Speaking privately, US officials suggested the North Korean statement was a negotiating tactic.
But after two days of theatrical amity in Pyongyang it appeared to mark a return to the North’s traditional hardline position.
The North’s foreign ministry took exception to Pompeo’s effort to secure concrete commitments to back Kim’s promise, made at a summit last month with Trump, to work towards the “denuclearisation of the Korean peninsula”.
And it did so in stark terms, according to a statement relayed by the KCNA state news agency.
“The US is fatally mistaken if it went to the extent of regarding that the DPRK would be compelled to accept, out of its patience, demands reflecting its gangster-like mindset,” the statement said, referring to North Korea by its official initials.
Pyongyang noted that it had already destroyed a nuclear test site — a concession that Trump has already publicy hailed as a victory for peace — and lamented that Pompeo had proved unwilling to match this with US concessions.
It dismissed Trump’s unilateral order to suspend joint US and South Korean war games as a cosmetic and “highly reversible” concession and criticised US negotiators who “never mentioned” the subject of bringing the 1953 Korean War to a a formal end with a peace treaty.
“We thought that the US side would come with a constructive proposal which accords with the spirit of the DPRK-US summit meeting and talks,” it added.

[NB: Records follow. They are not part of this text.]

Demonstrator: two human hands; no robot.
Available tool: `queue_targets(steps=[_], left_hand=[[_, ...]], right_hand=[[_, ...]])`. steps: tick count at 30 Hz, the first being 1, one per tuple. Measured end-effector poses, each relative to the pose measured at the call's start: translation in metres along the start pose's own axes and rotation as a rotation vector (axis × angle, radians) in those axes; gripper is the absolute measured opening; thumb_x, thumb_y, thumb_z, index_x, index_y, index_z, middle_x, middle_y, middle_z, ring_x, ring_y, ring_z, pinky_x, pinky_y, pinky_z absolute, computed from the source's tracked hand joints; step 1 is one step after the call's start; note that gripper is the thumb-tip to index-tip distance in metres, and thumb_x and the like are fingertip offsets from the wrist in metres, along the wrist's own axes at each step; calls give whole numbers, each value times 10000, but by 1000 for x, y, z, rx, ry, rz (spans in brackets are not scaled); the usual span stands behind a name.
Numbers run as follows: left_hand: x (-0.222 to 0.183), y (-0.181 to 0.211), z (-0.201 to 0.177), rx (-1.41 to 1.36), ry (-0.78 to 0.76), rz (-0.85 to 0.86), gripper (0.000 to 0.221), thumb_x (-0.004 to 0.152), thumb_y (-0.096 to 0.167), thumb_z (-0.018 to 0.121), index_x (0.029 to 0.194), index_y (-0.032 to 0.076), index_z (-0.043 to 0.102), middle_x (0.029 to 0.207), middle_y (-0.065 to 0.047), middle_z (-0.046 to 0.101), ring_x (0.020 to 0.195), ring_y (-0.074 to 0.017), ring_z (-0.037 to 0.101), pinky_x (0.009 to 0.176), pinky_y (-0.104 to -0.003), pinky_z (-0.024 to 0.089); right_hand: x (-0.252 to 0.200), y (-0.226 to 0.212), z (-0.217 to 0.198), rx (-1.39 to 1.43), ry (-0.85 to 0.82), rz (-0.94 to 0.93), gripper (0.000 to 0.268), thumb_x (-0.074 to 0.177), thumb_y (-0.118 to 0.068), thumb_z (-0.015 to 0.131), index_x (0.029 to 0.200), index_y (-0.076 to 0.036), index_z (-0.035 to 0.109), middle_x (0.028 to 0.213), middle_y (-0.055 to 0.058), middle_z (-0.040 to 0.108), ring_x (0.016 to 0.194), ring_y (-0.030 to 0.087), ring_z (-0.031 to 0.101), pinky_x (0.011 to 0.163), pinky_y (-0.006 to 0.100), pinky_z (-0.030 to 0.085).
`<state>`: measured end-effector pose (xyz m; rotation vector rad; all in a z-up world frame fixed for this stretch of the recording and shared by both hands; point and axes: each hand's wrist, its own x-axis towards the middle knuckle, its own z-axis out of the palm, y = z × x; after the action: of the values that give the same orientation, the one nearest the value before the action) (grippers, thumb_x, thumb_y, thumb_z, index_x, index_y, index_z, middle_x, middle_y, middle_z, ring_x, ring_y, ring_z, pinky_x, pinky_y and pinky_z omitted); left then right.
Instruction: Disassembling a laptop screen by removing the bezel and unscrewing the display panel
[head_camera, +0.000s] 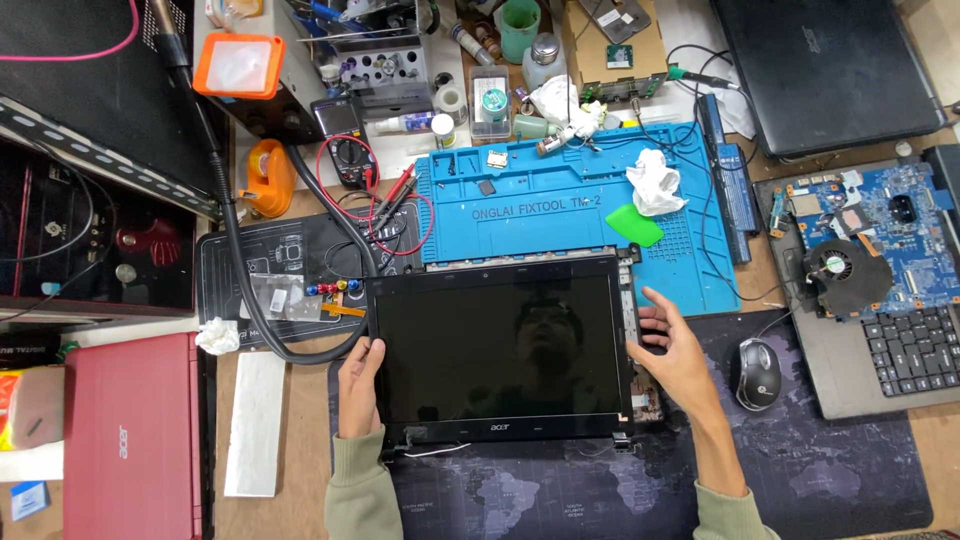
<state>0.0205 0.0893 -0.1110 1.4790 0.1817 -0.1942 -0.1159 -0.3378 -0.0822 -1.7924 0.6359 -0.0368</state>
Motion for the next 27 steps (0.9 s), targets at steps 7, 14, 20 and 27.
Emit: queue_targets(steps=[7,14,20,27], left_hand=[[-5,26,8,-29,-58,-27,291,1074,203,594,824,59,553,708,-116,619,731,-171,555,761,-362,507],[1,8,1,-81,-69,11,251,1065,207,592,850,80,575,745,-73,610,743,-143,571,743,-312,523],[2,6,-4,-115,-75,21,259,1059,204,604,844,60,585,746,-103,647,715,-160,597,731,-331,544],[-19,57,21,-168,-119,2,244,1051,216,604,877,46,620,744,-161,704,689,-206,663,714,-367,583]], right_hand=[[-2,-2,5,104,-20,19,797,764,-111,864,1493,-79,541,1185,145,628,1058,212,597,941,367,540],[-6,-3,5,311,-67,23,676,846,2,738,1472,-74,494,1103,177,642,987,288,677,944,461,569],[0,78,-3,439,-94,-1,551,926,-16,657,1436,-133,487,1025,158,732,912,218,691,924,463,557],[-9,63,-15,477,-44,-92,540,960,-51,610,1469,-173,475,852,54,710,692,88,668,670,312,598]])
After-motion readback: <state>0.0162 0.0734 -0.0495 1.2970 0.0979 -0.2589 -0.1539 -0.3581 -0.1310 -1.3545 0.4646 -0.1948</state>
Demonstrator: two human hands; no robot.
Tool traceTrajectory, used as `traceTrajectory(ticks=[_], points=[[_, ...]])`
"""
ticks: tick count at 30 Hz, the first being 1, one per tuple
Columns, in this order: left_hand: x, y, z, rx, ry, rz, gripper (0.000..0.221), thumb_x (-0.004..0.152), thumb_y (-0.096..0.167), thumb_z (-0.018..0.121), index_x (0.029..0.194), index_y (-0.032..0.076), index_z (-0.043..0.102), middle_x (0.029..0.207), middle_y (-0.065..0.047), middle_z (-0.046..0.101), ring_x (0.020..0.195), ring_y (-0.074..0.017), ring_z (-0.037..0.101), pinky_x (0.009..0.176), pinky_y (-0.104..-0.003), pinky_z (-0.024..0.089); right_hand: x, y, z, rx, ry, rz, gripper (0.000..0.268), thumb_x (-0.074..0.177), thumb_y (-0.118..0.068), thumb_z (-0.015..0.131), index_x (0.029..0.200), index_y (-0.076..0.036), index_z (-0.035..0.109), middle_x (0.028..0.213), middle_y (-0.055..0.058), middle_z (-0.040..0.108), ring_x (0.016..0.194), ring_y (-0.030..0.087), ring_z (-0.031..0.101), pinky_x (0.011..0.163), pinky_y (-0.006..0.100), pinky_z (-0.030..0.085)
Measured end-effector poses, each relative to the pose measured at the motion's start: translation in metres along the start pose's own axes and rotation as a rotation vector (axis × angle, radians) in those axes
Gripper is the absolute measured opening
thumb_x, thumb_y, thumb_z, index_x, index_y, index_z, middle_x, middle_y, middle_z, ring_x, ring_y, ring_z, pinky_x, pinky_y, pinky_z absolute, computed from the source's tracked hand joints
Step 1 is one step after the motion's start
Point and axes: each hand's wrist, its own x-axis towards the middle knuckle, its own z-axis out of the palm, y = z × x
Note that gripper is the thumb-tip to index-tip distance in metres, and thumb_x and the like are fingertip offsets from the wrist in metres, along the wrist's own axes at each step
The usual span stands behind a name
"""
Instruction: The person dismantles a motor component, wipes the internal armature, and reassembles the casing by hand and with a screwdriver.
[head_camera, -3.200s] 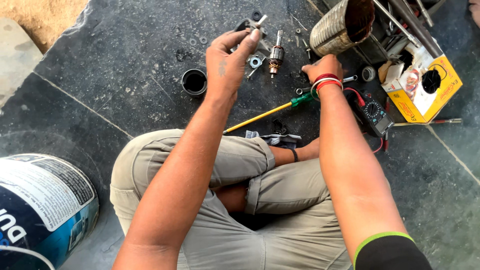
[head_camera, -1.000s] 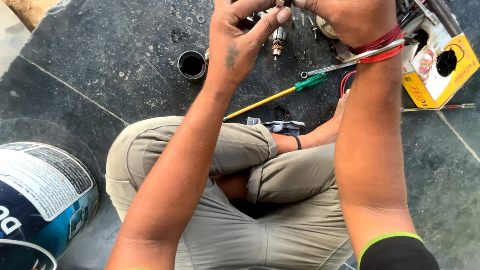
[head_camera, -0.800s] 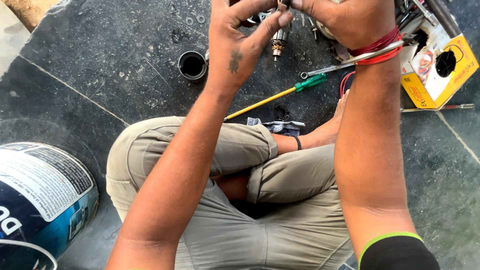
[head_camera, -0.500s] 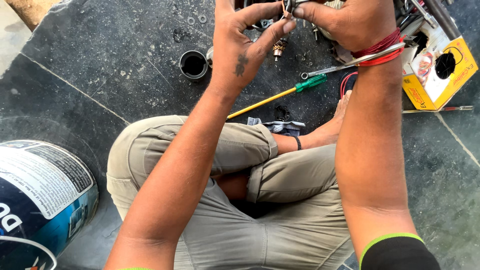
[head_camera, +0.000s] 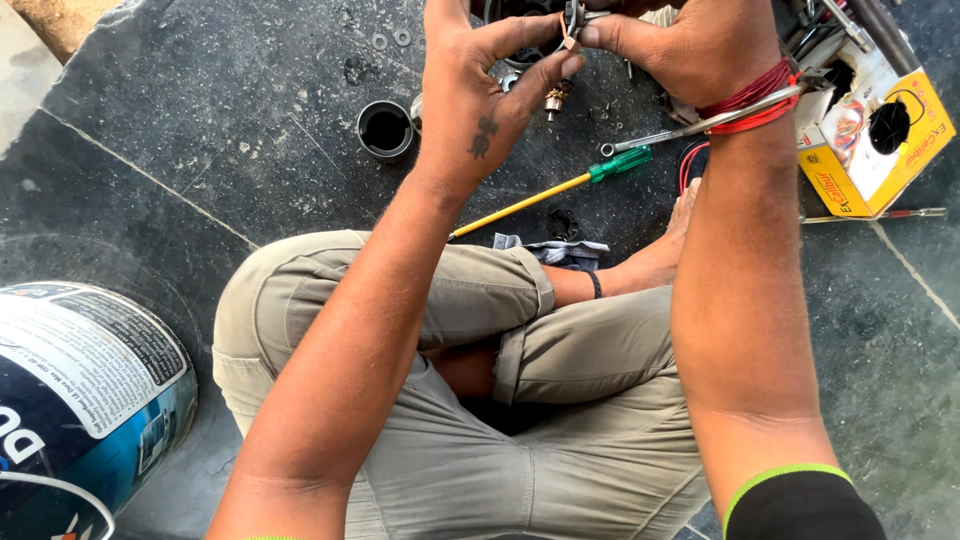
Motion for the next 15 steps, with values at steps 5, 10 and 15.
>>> traceTrajectory(ticks=[5, 10, 15], points=[[0.001, 0.004, -0.002, 0.058, 0.018, 0.021, 0.032, 0.089, 0.026, 0.093, 0.116, 0.014, 0.081, 0.128, -0.014, 0.057, 0.127, -0.0321, 0.052, 0.104, -0.042, 0.048, 0.003, -0.003, 0.002, 0.125, -0.024, 0.039, 0.016, 0.099, -0.005, 0.079, 0.114, 0.001, 0.076, 0.105, 0.011, 0.077, 0.099, 0.019, 0.076, 0.086, 0.031, 0.058], [0.002, 0.002, 0.0, -0.002, 0.04, 0.024, 0.031, 0.09, 0.026, 0.093, 0.115, 0.013, 0.081, 0.13, -0.014, 0.056, 0.128, -0.03, 0.052, 0.106, -0.041, 0.049, 0.008, -0.011, 0.001, 0.231, -0.033, 0.165, 0.014, 0.103, -0.007, 0.079, 0.113, 0.002, 0.074, 0.102, 0.011, 0.076, 0.093, 0.015, 0.073, 0.084, 0.028, 0.057], [0.005, -0.001, 0.01, -0.328, 0.082, -0.119, 0.023, 0.094, 0.025, 0.087, 0.112, 0.012, 0.081, 0.126, -0.006, 0.06, 0.121, -0.0173, 0.063, 0.102, -0.035, 0.057, 0.004, -0.004, -0.007, 0.097, 0.013, 0.227, 0.017, 0.105, -0.016, 0.073, 0.11, 0.0, 0.075, 0.098, 0.011, 0.075, 0.088, 0.017, 0.072, 0.077, 0.029, 0.055]])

“But this expectation and hope of ours were so naive as to be gullible.”
Pompeo had characterised the meeting as a success, but critically he failed to present any new details as to how North Korea would honour its summit commitment to “denuclearise” in exchange for US security guarantees.
“These are complicated issues, but we made progress on almost all of the central issues, some places a great deal of progress, other places there’s still more work to be done,” Pompeo said. (AFP)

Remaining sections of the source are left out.